Now while NVidia is making standard C++ run on CUDA, Intel is still having SYSCL and oneAPI extensions.
Similarly with Python and RAPIDS framework.
Intel and AMD have to up their game for the same kind of developer experience.
Err.. Last time I checked, CUDA was the one with the partially compliant C++ implementation, while, on the contrary, SYSCL was being base on pure C++17..
Time to check again, as CUDA is C++20 for a bit now (minus modules), and NVidia is the one driving the senders/receivers work for C++26, based on their CUDA libraries.
SYCL isn't pure C++, meaning writing STL code that goes into the GPU, like CUDA allows for, nor requires the hardware to follow C++ memory model.
Per the article, this is on TSMC's 5nm node, though it does seem that Intel has some level of support from the US govt since it's the only onshore player there.
> The potential for intel to explode is definitely there if intel executes with its AI demand.
Nope. Intel doesn't get "It's the software, stupid."
Intel is congenitally unable to pay software people more than their engineers--and they treat their engineers like crap, mostly. And they're going to keep getting beaten black and blue by nVidia for that.
ML/AI engineers get paid a lot more for the same experience as other software engineers at Intel, so much so that there’s a “soft” Principal Engineer grade where they don’t go through the usual nomination process
You’d think they’d “out-Open Source” Nvidia’s Linux drivers situation. It seems if they shipped “good enough” hardware (not the best) and open sourced their driver stack it would get the attention of more devs.
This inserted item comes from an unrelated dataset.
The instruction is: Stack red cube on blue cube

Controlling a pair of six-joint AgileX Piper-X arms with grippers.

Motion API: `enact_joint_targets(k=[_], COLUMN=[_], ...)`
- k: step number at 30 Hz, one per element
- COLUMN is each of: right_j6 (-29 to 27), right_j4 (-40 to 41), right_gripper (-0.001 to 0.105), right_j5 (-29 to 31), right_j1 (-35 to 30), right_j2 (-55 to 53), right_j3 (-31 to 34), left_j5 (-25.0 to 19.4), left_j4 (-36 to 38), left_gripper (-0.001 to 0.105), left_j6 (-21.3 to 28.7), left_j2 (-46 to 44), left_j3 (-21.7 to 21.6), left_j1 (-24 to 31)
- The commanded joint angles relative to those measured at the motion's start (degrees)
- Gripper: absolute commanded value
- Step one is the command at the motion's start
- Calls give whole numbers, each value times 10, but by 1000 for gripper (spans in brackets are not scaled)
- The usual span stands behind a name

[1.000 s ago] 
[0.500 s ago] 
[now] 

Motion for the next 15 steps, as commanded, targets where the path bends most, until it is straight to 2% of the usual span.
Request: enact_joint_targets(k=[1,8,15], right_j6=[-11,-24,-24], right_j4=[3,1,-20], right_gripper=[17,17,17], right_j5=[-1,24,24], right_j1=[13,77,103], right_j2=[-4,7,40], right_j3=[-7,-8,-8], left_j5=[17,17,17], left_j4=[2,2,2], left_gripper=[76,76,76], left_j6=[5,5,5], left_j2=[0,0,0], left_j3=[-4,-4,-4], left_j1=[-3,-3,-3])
I think Intel is doing relatively well on the software side, given how short a time frame we're talking about. OneAPI is in the same ballpark as AMD and on a better trajectory, I think. They're competing for second place, remember.
The more disappointing thing for me is that they bought like 5 AI startups pretty early on and have basically just shut most of them down. Maybe that was always the plan? See which ones develop the best and consider the rest to be acqui-hires? But I think it's more likely just fallout from Intel's era of flailing around and acquiring random crap.
Intel has been running oneapi for several years, and as a long time user I assure you it's horrible to deal with. It's the only software I've dealt with that breaks other software. Every year or two I'd have to fully reinstall visual studio because it hopped in, messed up a bunch of files, and the uninstaller never works. It will also happily break your system python environment if you let it try. And did I mention it takes over an hour to run through their horrible installer that tends to break itself? Even under linux it would try to hop in and screw up system /bin and /sbin links because why not. They also shut down their old license validation portals so their older, working versions can no longer be installed. Intels dev tooling is absolutely the worst tooling around.
I suppose one unknown catalyst with intel is what happens in taiwan/china. If things get crazy over there, suddenly intel seems alot more valuable as the 'US' chip maker (they produce roughly 75% in the US iirc). If the gov starts to even more heaivly subsidize non-reliance on asia, intel could find major gains if TSMC/samsung get shut out.
I mean, just look at the market caps- Intel is worth 6x less than nvidia despite historically having the same or greater gross revenue (not counting the most recent quarter of course).